NWC News Desk

Canadian author gives Wasden Reading Tuesday, Oct. 3, at Northwest College

Posted September 20, 2013
By NWC News Desk

POWELL, Wyo. - Canadian author Deborah Willis will be in Powell Thursday, Oct. 3, to give the annual Winifred S. Wasden Memorial Reading. Her presentation begins at 7:30 p.m. in the Hinckley Library Amphitheater at Northwest College.

Willis made a splash in the Canadian literary world with the August 2009 debut of her first book, “Vanishing and Other Stories.” The short-story collection explores emotional and physical absences, the ways in which people leave and are left, and whether it’s ever possible to move on.

Her cast of characters includes a French teacher who collects fiancés, a fortuneteller who fails to predict the heartbreak of her own daughter, an aging cowboy seduced by a city girl and others.

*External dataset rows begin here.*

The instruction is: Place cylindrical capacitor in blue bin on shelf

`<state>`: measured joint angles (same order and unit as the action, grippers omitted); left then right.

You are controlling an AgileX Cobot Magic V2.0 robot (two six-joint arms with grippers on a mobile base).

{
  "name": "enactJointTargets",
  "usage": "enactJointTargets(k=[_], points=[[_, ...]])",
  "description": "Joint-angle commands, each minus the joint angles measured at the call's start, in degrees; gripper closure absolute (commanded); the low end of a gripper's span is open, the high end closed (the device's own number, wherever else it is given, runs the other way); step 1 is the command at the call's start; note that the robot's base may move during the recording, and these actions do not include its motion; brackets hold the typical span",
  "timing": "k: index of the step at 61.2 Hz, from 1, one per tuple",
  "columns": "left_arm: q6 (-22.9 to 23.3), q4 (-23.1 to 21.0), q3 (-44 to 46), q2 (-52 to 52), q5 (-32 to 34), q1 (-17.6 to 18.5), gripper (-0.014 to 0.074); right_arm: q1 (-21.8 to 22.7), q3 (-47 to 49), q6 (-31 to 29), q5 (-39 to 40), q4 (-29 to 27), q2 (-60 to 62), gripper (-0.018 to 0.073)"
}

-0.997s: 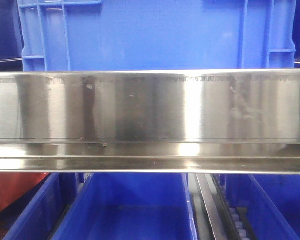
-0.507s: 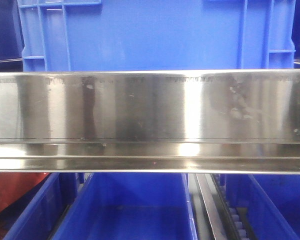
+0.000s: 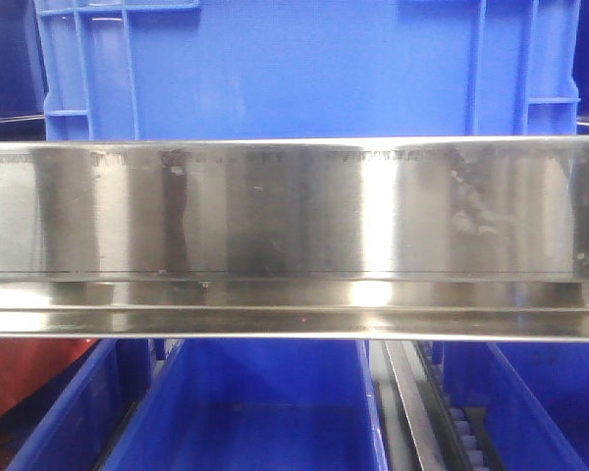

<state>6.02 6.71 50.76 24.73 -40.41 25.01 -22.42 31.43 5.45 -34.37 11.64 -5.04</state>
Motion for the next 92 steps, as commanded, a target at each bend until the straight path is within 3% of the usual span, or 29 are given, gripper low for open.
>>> enactJointTargets(k=[1, 35, 50, 63, 81, 85, 92], points=[[0.21, 0.1, 0.05, 0.16, 0.93, -0.26, 0.0707, 0.25, -0.19, 0.1, 1.38, 0.68, 0.23, 0.0721], [0.21, -0.81, -1.42, -0.11, 1.96, -1.5, 0.0707, 0.25, -0.19, 0.1, 1.38, 0.68, 0.23, 0.0721], [-0.01, -2.55, -17.89, -9.05, 19.97, -13.13, 0.0707, 0.25, -0.19, 0.1, 1.38, 0.68, 0.23, 0.0721], [-0.01, -5.41, -32.87, -17.02, 27.45, -19.76, 0.0707, 0.25, -0.19, 0.1, 1.51, 0.68, 0.23, 0.0721], [-0.01, -5.43, -50.76, -23.36, 44.24, -20.91, 0.0707, 0.25, -0.19, 0.1, 1.51, 0.68, 0.23, 0.0721], [-0.01, -5.43, -50.76, -24.73, 39.05, -20.91, 0.0707, 0.25, -0.19, 0.1, 1.51, 0.68, 0.23, 0.0721], [-0.01, -5.43, -50.76, -24.73, 38.71, -20.61, 0.0707, 0.14, -0.19, 0.1, 1.62, 0.68, 0.33, 0.0721]])
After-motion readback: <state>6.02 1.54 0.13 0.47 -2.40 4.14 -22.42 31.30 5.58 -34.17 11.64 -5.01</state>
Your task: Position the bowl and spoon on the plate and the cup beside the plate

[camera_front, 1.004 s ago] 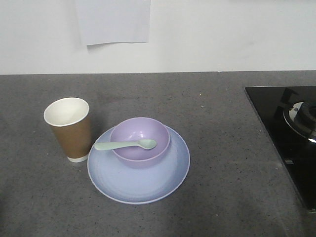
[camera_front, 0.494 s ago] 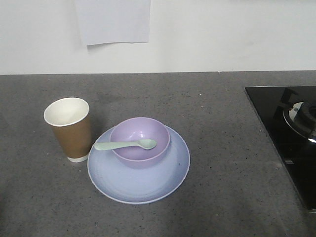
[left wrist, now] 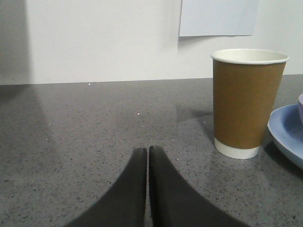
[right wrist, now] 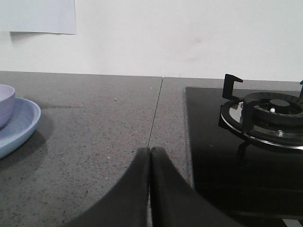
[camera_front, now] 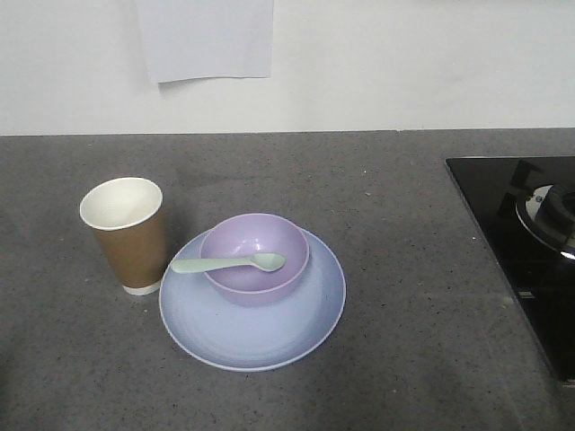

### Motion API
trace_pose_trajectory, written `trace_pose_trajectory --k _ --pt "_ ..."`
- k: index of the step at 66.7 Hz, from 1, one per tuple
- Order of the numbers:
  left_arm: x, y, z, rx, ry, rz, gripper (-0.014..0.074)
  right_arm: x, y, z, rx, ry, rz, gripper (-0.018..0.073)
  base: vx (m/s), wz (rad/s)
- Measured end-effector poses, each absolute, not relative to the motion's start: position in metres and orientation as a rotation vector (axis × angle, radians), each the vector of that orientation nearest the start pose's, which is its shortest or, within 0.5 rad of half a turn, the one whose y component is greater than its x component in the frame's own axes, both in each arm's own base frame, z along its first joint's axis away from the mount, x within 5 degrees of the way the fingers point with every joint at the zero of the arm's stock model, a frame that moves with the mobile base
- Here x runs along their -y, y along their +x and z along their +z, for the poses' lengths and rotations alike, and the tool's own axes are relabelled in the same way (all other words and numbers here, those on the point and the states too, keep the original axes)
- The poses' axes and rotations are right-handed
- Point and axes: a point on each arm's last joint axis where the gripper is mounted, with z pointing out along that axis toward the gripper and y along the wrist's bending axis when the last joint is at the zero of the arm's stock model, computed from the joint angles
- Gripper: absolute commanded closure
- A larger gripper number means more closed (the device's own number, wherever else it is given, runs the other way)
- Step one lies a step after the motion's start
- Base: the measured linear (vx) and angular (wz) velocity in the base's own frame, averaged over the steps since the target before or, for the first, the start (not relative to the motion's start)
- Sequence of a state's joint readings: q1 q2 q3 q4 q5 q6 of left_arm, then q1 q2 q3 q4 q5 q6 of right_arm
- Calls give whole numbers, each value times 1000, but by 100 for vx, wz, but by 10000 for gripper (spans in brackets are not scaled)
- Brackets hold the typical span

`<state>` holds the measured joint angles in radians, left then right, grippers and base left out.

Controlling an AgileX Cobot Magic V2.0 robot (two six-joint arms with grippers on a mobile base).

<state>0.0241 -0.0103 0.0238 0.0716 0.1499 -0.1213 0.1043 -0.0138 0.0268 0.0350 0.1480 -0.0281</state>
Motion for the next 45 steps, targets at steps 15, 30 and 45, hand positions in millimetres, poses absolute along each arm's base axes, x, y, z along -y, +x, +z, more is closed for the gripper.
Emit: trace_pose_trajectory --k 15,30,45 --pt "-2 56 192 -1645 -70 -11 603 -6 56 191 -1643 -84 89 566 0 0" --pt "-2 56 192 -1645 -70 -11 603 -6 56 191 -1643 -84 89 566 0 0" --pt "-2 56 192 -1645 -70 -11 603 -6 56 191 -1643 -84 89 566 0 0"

In the title story, a writer vanishes, leaving unfinished work and unanswerable questions. In another story, a girl who can’t forget a long-ago trauma faces the fact that her mother is losing her memory. A doctor, mourning a loss, takes up blackjack.

In an interview on CBC’s Radio-Canada program “North by Northwest,” Willis said she wrote the stories over a period of seven to eight years, not realizing at first how they fit together thematically. She found she was drawn to write about loss because it’s such a rich subject for fiction and can take on so many guises and endings.

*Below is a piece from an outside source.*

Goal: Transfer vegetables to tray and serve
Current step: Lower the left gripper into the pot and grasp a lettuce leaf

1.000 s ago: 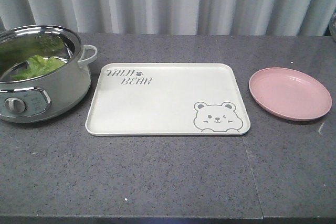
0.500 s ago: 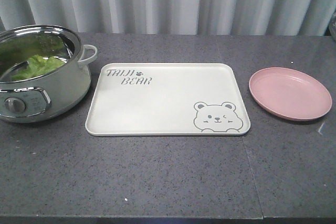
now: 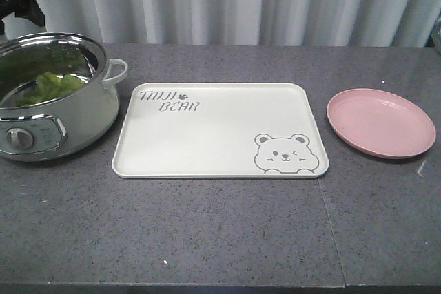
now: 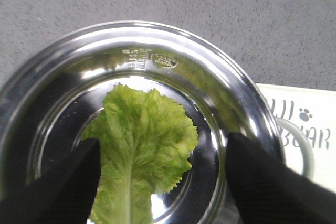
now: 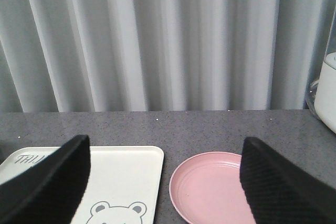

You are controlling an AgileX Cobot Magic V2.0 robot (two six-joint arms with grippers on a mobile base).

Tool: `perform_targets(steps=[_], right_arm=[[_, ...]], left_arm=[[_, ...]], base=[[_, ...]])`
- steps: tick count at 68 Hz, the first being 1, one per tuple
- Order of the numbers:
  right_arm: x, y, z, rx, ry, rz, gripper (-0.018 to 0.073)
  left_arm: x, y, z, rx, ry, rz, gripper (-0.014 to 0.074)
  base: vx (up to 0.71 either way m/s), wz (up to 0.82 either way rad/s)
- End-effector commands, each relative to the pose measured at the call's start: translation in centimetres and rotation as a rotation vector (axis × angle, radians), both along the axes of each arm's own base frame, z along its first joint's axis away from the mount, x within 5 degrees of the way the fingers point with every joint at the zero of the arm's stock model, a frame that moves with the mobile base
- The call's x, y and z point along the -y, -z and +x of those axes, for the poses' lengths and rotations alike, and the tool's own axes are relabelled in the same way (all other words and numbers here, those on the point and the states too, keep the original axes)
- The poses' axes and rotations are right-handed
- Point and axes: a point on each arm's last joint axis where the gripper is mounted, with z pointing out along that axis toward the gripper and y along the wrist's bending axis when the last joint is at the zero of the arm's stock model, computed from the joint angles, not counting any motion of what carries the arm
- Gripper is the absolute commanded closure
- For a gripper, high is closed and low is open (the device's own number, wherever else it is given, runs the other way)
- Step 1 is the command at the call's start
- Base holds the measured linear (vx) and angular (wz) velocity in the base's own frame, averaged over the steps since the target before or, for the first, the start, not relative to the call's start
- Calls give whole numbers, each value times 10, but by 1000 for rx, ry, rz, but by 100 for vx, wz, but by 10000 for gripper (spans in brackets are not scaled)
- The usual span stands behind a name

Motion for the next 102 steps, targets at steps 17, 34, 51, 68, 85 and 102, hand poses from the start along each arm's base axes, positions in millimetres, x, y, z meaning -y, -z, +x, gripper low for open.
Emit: perform_targets(steps=[17,34,51,68,85,102], right_arm=[[2,-13,0,69,21,-2,-1],[2,-14,0,70,22,-2,-1],[1,-13,0,64,14,14,-1],[1,-13,0,62,13,15,-1],[1,-13,0,61,12,14,-1],[1,-13,0,63,12,17,-1]], left_arm=[[1,-2,-8,-11,-2,5,115],[2,22,-12,-103,26,13,115],[0,25,-11,-112,20,29,115],[-1,45,0,-157,20,29,115],[0,68,7,-218,19,12,115],[-2,90,4,-297,25,30,115]], base=[[0,0],[0,0],[0,0],[0,0],[0,0],[0,0]])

“I basically took Vanishing, the story itself, as the title story and the main theme that's happening,” Willis told the Times Colonist. “So it's all about people going away and people coming back. When I was writing it, I was thinking along the lines of writing stories about people coming to town and people leaving town as the really broad thing to work toward. I definitely wanted to write about loss from different perspectives and I think the book is kind of dark for that reason.”

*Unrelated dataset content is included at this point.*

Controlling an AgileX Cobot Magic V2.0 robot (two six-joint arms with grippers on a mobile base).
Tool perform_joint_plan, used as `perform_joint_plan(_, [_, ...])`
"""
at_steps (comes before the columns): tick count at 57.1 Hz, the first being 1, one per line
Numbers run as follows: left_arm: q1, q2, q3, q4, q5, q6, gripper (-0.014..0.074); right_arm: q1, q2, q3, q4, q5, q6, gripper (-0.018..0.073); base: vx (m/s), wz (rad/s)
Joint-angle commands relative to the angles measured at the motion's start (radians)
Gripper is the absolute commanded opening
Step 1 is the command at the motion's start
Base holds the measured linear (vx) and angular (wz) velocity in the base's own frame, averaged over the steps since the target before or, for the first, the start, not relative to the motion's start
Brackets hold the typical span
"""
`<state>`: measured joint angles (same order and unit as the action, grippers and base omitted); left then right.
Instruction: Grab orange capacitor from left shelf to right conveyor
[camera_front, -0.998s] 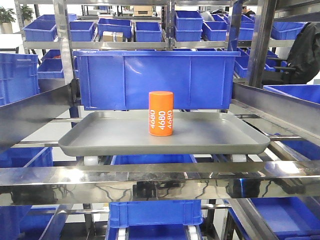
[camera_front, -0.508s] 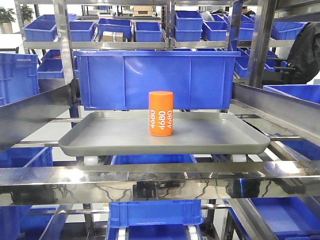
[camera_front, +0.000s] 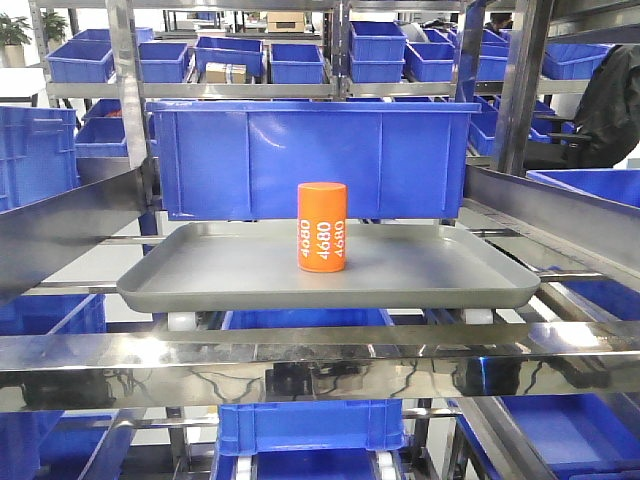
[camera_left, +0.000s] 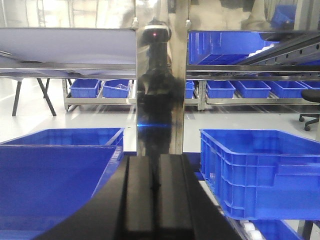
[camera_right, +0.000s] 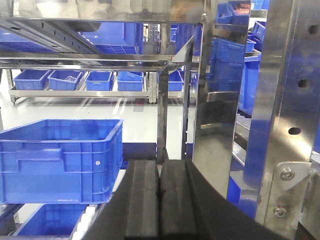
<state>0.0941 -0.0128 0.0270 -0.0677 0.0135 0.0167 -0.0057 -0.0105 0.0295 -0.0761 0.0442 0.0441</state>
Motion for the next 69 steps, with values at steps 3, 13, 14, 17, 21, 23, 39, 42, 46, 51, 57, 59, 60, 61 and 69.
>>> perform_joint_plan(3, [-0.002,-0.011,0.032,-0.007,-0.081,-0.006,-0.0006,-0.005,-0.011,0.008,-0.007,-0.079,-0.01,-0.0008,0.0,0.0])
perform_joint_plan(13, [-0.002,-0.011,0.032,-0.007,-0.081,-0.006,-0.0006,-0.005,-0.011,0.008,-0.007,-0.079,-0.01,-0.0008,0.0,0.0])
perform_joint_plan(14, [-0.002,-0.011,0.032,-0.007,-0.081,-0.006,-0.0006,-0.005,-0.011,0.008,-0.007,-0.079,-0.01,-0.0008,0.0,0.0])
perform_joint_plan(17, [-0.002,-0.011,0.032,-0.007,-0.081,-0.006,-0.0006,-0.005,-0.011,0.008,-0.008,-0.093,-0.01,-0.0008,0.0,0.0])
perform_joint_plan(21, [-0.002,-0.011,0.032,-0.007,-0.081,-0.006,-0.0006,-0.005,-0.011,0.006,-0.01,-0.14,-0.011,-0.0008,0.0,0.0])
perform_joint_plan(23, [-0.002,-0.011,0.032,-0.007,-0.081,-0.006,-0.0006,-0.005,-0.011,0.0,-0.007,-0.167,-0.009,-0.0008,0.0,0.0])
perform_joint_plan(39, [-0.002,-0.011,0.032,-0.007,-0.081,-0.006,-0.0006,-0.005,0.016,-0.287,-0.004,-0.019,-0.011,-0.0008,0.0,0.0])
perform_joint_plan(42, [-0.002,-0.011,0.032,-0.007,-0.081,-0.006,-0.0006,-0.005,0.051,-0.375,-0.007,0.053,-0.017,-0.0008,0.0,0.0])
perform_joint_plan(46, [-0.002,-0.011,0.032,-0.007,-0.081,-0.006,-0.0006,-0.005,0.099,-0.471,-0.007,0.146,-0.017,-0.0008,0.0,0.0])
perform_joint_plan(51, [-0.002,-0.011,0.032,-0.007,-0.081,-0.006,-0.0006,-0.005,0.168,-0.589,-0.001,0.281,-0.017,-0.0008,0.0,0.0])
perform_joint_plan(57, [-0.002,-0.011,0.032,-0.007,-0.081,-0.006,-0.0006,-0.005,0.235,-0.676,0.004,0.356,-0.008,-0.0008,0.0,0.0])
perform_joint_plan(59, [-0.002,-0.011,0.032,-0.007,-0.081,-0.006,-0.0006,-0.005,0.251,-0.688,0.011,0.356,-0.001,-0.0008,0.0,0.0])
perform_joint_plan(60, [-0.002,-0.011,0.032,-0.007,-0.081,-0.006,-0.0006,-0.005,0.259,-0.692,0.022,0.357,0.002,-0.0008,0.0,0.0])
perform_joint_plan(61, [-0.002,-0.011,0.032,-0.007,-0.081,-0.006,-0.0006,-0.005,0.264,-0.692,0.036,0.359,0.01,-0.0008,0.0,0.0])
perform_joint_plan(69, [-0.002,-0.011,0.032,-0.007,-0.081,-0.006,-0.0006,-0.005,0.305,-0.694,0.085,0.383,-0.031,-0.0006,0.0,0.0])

Willis told the National Post, “I like stories that don’t bestow judgment. By that I mean that I like stories that capture the complexity, ambiguity and unexpectedness of life, without simplifying things.”

She started her writing career crafting poetry but never felt she would be able to master the genre. She gained that confidence writing short stories, but her prose still retain the poet’s economy of words, made even more powerful when offered as narrative.

Celebrated author and Nobel Prize contender Alice Munro said about Willis’ book:  “The emotional range and depth of these stories, the clarity and deftness is astonishing.”

“Vanishing and Other Stories” was a finalist for the Governor General’s Literary Award for Fiction and long-listed for the Frank O’Connor International Short Story Award. It was named one of the Globe and Mail’s Best Books of 2009 and nominated for the BC Book Prize.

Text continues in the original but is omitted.